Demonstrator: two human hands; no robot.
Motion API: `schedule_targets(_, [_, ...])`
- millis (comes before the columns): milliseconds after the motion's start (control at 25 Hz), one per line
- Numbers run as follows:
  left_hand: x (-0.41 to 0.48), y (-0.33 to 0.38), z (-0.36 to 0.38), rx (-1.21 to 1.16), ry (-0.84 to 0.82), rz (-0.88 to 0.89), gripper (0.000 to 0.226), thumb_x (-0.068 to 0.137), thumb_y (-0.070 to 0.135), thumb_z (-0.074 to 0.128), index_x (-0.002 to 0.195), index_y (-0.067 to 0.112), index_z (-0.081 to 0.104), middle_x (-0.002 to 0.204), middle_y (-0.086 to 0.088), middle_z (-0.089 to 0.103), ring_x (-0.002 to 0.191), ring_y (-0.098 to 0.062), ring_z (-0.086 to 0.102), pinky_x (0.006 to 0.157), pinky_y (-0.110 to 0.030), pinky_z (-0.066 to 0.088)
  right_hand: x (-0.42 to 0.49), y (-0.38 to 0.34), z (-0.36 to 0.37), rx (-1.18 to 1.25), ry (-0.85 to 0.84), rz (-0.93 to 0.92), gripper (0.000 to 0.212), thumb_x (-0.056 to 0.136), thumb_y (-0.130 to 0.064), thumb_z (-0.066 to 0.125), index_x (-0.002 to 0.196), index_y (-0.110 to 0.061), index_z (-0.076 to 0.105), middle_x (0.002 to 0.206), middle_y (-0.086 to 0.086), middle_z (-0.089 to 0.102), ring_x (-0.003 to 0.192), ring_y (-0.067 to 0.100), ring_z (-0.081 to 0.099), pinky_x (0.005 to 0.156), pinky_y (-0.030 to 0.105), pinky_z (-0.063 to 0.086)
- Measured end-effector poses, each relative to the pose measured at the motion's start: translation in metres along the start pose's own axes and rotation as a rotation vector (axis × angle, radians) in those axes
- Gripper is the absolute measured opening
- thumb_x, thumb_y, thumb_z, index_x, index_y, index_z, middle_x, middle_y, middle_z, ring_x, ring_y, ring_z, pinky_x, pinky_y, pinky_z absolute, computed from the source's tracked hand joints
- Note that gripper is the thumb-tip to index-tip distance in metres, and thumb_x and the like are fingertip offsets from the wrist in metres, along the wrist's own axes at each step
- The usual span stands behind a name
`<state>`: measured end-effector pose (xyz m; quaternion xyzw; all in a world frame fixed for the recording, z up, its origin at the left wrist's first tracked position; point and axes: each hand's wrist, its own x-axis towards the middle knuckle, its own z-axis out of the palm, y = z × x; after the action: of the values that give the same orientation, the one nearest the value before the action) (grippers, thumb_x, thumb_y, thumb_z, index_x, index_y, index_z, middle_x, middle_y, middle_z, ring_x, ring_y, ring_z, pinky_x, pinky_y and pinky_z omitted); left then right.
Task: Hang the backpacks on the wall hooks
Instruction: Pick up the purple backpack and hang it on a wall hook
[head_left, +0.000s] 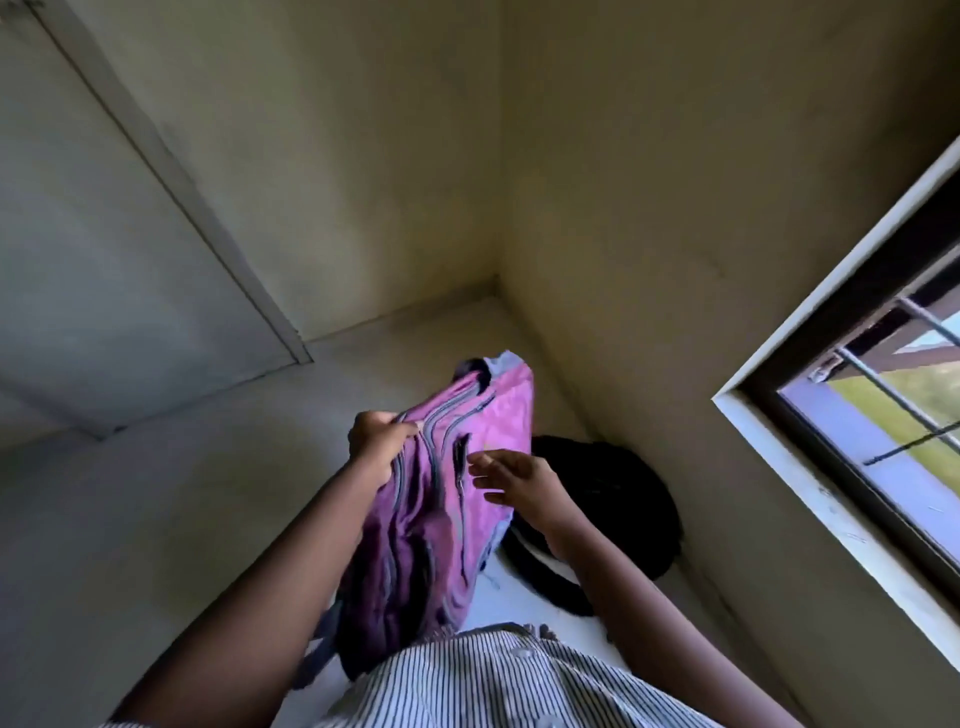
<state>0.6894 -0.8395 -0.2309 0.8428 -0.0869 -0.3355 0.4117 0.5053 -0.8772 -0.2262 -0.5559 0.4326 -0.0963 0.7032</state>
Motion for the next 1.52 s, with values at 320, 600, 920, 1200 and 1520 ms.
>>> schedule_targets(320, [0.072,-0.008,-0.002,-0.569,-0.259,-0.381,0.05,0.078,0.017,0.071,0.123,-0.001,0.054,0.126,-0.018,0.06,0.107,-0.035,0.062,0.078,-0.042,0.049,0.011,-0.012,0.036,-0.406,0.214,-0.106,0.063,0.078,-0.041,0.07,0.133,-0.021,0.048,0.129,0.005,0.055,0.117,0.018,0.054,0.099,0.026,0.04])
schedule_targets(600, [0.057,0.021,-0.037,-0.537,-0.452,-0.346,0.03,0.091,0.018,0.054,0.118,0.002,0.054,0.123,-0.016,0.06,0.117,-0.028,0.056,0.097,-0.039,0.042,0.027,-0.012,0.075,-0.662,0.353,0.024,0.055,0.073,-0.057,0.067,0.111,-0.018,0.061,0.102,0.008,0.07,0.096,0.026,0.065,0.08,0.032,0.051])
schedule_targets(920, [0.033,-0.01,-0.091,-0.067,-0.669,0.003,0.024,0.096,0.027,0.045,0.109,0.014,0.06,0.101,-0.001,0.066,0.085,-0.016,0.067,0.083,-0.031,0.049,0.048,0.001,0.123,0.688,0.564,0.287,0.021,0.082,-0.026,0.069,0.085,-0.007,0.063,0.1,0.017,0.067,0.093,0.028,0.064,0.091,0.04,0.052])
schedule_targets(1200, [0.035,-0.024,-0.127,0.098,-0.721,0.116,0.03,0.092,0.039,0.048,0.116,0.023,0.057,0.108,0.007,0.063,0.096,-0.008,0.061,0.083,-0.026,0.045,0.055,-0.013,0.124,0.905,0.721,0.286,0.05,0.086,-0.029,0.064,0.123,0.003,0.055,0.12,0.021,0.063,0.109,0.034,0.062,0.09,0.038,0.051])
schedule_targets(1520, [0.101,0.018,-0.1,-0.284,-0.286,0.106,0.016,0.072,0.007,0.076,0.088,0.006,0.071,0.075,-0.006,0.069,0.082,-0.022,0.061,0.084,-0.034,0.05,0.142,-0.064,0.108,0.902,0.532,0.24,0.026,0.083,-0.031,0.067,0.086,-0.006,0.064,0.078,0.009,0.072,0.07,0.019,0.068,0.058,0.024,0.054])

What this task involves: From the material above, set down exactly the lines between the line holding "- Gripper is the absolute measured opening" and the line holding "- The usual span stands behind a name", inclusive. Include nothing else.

Response box:
- Gripper is the absolute measured opening
- thumb_x, thumb_y, thumb_z, index_x, index_y, index_z, middle_x, middle_y, middle_z, ring_x, ring_y, ring_z, pinky_x, pinky_y, pinky_z absolute, computed from the source's tracked hand joints
- Note that gripper is the thumb-tip to index-tip distance in metres, and thumb_x and the like are fingertip offsets from the wrist in metres, along the wrist's own axes at each step
- The usual span stands behind a name

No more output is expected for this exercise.